Monday, September 12, 2011

More Mole Memories

1137 Pendrell Street was built in 1889 making it one of the oldest houses on the block and in the city. It was built on the same full city lot as 1139 and it appears that the first owners purchased the property together.

Robert Cosgrove, who lived here, was a labourer and worked to Thomas Tomkins. He was 28 years old when he built this house.
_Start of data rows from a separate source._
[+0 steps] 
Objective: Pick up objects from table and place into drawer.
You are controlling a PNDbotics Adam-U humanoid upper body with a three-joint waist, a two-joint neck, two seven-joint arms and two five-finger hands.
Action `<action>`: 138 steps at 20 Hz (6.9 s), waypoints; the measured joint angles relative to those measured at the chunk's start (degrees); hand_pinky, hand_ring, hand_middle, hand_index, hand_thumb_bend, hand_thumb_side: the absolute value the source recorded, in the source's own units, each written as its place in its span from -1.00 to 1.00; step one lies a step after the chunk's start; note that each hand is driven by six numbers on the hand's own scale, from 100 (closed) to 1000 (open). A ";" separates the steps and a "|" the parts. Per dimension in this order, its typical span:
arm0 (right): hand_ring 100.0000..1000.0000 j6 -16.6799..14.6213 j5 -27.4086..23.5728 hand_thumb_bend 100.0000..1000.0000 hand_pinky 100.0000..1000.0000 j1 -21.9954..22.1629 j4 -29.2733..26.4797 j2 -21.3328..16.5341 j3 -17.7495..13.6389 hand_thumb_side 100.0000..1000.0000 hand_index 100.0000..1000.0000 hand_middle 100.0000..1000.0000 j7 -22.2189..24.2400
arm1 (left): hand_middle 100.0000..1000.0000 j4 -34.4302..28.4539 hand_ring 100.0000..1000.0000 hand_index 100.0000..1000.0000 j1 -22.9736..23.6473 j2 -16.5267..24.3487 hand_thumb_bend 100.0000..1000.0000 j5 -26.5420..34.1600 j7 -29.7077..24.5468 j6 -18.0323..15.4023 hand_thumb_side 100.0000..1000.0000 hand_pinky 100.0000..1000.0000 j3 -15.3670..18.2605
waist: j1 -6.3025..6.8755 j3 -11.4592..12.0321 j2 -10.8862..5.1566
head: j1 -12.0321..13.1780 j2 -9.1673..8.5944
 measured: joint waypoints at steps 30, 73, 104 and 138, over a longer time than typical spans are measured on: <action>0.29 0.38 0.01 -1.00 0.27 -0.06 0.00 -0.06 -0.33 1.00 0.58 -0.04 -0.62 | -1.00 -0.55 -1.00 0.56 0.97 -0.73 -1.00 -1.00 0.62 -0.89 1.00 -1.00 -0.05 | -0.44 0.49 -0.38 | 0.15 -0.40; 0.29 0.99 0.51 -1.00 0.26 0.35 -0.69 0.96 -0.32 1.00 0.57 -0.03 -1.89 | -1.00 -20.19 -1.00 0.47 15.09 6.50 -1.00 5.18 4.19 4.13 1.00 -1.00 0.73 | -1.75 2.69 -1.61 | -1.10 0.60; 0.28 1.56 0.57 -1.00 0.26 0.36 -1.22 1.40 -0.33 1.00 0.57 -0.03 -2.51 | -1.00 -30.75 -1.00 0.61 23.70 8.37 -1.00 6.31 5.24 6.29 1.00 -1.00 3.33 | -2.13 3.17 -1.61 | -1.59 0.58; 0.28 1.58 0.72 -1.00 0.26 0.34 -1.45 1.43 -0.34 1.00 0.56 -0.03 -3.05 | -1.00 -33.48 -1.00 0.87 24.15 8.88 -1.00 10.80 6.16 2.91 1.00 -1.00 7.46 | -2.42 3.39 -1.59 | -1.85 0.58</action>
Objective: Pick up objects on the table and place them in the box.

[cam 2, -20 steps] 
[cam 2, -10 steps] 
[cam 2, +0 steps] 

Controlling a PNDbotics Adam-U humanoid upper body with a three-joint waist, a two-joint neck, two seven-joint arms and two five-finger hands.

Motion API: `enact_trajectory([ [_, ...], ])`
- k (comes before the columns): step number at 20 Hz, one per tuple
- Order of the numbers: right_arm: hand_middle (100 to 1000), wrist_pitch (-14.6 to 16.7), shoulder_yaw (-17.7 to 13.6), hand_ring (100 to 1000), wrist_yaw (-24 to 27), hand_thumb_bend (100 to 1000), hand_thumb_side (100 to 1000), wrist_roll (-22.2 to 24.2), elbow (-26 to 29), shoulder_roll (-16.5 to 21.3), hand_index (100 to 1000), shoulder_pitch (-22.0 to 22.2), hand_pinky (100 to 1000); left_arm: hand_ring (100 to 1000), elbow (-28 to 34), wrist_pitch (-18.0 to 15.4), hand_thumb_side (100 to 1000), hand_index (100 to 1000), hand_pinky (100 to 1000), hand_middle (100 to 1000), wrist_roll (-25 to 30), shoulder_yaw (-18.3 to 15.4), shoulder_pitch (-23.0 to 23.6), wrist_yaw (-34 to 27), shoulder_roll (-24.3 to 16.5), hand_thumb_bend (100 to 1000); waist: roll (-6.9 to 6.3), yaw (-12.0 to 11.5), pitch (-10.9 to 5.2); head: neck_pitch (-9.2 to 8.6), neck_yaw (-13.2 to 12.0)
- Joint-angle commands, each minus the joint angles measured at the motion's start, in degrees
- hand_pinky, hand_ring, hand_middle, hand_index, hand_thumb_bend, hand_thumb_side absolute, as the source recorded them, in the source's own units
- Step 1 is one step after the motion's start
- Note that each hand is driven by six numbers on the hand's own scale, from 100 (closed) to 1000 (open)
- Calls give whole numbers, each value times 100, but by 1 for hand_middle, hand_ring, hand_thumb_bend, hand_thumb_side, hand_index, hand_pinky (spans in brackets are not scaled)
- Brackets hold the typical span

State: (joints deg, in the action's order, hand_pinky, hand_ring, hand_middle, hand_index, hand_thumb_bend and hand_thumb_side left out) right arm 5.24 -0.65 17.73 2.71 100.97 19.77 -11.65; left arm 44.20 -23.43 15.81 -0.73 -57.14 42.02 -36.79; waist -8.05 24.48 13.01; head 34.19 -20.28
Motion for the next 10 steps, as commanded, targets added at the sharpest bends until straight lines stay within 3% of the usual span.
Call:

It was modernized in 1909 with a new concrete foundation, Edwardian style front porch and second front entrance.

1139 Pendrell I am going to have to go back for more photos of.

This is a greenway that is located at 1133 Pendrell. Originally a Victorian house that was built in 1899 stood was in this spot. The first residents were a clerk, John McMillan and his wife and two children. Sadly the house was gone by 1970.

This unique home is a blend of Victorian and Edwardian features. It was built on the cusp of the Edwardian age - in 1899 - and was home first to John and Isabella Evans.

You are looking at 1127 Pendrell Street, a home that was built in 1904-5 by James Gillott. This Newfoundlander had experience in almost all aspects of the trade and is listed in city directories as a plasterer, contractor, mason and builder. He built, and probably designed, Orange Hall on East Hastings. (Which I have written on way back when.) The first resident at 1127 Pendrell was Charles D. Mackenzie who was in something to do with real estate. MacKenzie resided in this home for more than twenty years.

This house which presently resides at 1125 Pendrell Street has an interesting history. It's called the Watson House and was originally located at 909 Thurlow. For the grand price of one dollar it was sold to the City of Vancouver on the condition it be moved to a permanent location.

This 1897 home was restored by the Mole Hill Community Housing Society in 2004 and is now supportive housing in partnership with the Coast Foundation.

The house that was originally in this spot was built in 1904 and was a mirror image to 1127 Pendrell. Probably because it was built by James Gillott as well The first resident of the original home was David Robinson who worked at the Dominion Government Assay Office. A long time Mole Hiller, Mrs. Annie Oliver, was the last resident. She lived here until her death in the late 1970s and after that the city demolished the home.

This house had the honor of being home to some of Vancouver's earliest residents - Catherine Costello. Catherine was born in the United States and arrived in Vancouver before the great fire of 1886. She and her Irish born husband, Michael, lived on a farm in the area around 11th and Sophia. Michael was active in building and operating hotels as well as real estate speculation in the building boom that followed the fire.

Costello was a popular fellow and seemed to be a genuinely decent man. He also built and operated several canneries in New Westminster and Steveston, had interests in Alaska and organized and became president of the Alaska Fisheries Union. Costello was also an alderman in 1889 and 1890. He died suddenly on October 14, 1901 at the age of 56. Cause was a 'racing heart'.

Six years later his widow had the home at 1103 Pendrell built. She lived there until her death of a cerebral hemorrhage on December 22, 1926. Ownership then passed to her niece Kate and it is thought the family continued to own the house into the late 1930s and possibly until after WWII.

I hope you are enjoying this tour of Mole Hill because I am not finished and this isn't counting the houses I didn't get good photos of!
I hope you find the beauty around you.